The required answer is the run of lines from the one holding "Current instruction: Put" to the end of the data below, copied exactly and free of pictures.

═══

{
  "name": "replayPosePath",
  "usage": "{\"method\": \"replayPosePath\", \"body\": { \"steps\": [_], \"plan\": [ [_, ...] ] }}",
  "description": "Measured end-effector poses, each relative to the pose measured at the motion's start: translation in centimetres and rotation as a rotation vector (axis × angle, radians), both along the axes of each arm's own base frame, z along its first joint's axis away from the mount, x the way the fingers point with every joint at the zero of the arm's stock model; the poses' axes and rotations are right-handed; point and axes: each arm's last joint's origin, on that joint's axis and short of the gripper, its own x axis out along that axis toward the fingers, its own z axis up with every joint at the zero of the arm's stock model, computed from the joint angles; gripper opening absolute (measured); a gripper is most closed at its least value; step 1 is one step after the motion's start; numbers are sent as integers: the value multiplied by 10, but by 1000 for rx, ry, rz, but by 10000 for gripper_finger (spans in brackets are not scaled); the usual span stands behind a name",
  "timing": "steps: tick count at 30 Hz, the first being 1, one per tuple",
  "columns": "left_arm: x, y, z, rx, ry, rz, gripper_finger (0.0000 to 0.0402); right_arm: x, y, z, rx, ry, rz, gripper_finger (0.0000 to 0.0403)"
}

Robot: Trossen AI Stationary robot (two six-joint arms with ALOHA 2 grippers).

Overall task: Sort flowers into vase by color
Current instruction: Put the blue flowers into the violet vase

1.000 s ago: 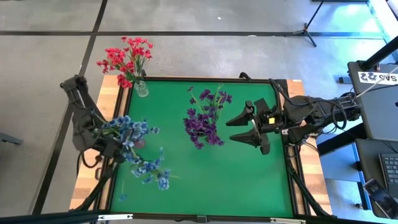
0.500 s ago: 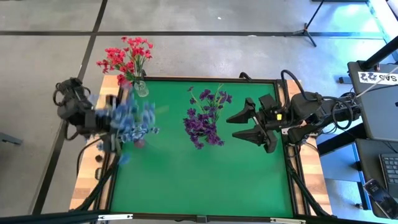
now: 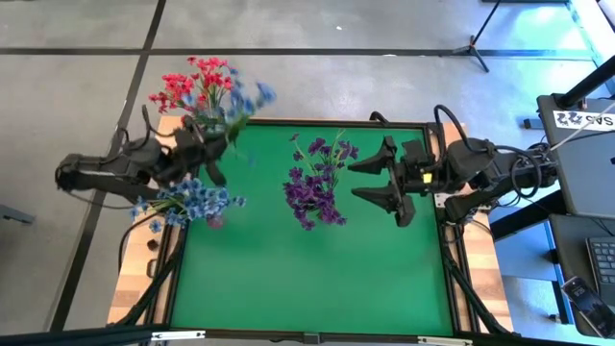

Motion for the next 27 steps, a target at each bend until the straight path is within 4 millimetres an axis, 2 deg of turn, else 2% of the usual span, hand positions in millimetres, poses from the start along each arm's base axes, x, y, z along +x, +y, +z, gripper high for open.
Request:
{"method": "replayPosePath", "body": {
  "steps": [4,8,11,15,20,24,27],
  "plan": [
    [-1,16,-8,-50,57,73,2,2,-6,0,0,1,-27,272],
    [2,25,-22,-148,138,-12,2,3,-10,-1,-1,5,-42,272],
    [1,31,-18,-175,133,-69,2,3,-10,-1,-1,7,-42,272],
    [2,44,-1,-200,160,-120,2,3,-10,-1,-2,11,-40,272],
    [7,67,-9,-365,287,-184,2,3,-10,-1,-3,11,-40,272],
    [1,69,-10,-380,255,-269,2,3,-9,-2,-7,17,-17,272],
    [-10,62,-13,-370,235,-317,2,3,-8,-2,-7,17,15,272]
  ]
}}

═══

SOLUTION FOR THIS EXERCISE:
Current instruction: Put the blue flowers into the violet vase

1.000 s ago: 
0.500 s ago: 
now: 

Motion for the next 27 steps, a target at each bend until the straight path is within 4 millimetres an axis, 2 deg of turn, else 2% of the usual span, hand positions in millimetres, poses from the start along each arm's base axes, x, y, z along +x, +y, +z, gripper high for open.
Request:
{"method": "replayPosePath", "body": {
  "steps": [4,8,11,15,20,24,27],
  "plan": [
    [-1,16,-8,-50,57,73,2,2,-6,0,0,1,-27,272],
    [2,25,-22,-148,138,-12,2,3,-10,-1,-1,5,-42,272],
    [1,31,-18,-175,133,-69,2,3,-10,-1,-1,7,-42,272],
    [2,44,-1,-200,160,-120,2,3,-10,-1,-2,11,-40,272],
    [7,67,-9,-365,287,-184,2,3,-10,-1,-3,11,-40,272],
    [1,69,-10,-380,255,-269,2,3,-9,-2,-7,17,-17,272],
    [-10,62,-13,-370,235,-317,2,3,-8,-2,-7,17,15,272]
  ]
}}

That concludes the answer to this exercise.